* What to do
In the records below, some lines hold the word "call". Copy each of those lines.

Saved entries
***

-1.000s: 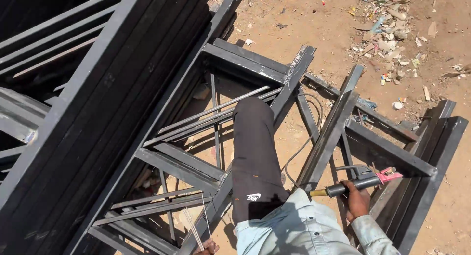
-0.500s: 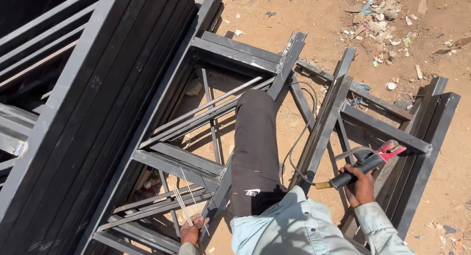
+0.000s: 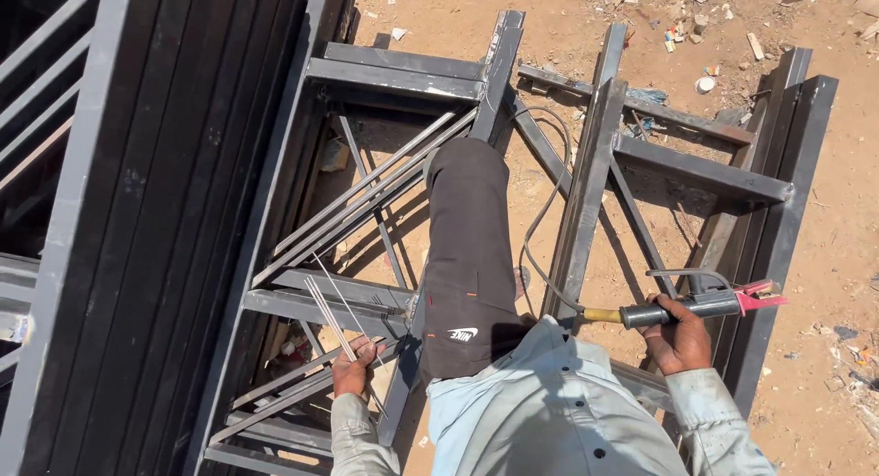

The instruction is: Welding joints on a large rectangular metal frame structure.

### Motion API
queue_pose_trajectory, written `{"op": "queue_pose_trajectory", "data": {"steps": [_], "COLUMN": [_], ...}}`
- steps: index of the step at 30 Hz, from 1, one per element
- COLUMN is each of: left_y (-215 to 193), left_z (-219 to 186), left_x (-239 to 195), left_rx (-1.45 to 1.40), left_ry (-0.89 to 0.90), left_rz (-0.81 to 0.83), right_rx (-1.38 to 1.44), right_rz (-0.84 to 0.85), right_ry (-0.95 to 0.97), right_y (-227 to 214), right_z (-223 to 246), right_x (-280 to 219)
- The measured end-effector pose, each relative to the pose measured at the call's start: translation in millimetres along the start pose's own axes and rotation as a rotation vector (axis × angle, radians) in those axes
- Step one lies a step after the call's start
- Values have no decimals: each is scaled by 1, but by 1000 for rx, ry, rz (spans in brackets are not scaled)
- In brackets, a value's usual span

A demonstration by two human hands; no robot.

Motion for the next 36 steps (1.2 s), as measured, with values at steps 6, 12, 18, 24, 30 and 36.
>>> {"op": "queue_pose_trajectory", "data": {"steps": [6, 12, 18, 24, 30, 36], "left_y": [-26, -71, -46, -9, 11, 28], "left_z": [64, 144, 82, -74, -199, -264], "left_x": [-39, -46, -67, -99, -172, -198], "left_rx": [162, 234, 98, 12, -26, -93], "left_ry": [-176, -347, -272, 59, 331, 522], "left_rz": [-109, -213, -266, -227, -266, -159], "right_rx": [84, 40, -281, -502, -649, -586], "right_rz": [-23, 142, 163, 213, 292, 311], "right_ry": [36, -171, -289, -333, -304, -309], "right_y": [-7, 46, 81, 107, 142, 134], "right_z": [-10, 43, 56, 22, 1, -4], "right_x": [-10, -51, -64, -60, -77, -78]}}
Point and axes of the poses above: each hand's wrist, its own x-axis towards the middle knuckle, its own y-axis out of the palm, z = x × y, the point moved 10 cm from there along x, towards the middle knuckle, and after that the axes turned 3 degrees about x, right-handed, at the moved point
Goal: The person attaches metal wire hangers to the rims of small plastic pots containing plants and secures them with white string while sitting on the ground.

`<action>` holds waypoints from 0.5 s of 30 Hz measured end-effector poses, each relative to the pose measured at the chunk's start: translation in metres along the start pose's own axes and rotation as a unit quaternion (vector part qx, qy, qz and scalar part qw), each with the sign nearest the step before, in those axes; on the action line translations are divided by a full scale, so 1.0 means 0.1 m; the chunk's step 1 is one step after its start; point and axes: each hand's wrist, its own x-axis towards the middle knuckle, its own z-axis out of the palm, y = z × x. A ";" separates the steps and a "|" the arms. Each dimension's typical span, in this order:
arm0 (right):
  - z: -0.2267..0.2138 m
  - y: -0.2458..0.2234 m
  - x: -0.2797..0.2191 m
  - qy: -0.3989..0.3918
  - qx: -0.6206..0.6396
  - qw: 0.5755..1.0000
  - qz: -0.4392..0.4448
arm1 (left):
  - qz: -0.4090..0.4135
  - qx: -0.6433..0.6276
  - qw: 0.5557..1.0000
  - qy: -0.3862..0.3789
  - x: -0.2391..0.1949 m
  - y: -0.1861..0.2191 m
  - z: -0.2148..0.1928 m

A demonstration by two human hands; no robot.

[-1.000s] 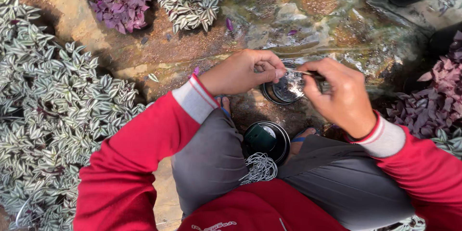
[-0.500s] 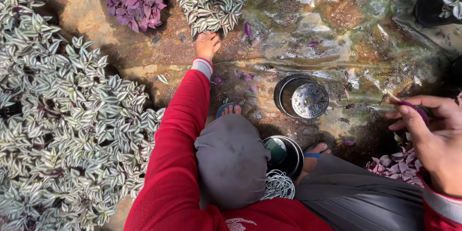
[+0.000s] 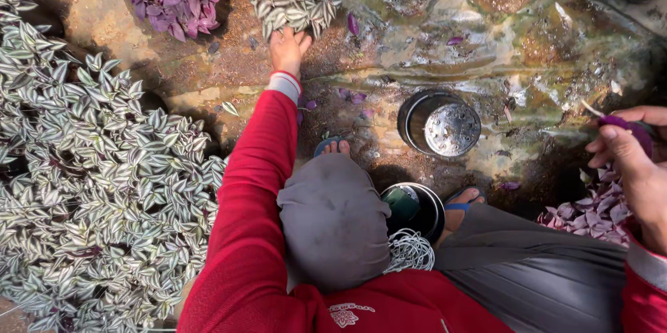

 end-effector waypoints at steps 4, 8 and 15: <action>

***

* Answer box
- The measured end-effector pose, each relative to the pose measured at the call's start: translation in millimetres along the start pose's own axes and rotation as a rotation vector (axis × angle, radians) in those axes
- Step one lies a step after the call's start

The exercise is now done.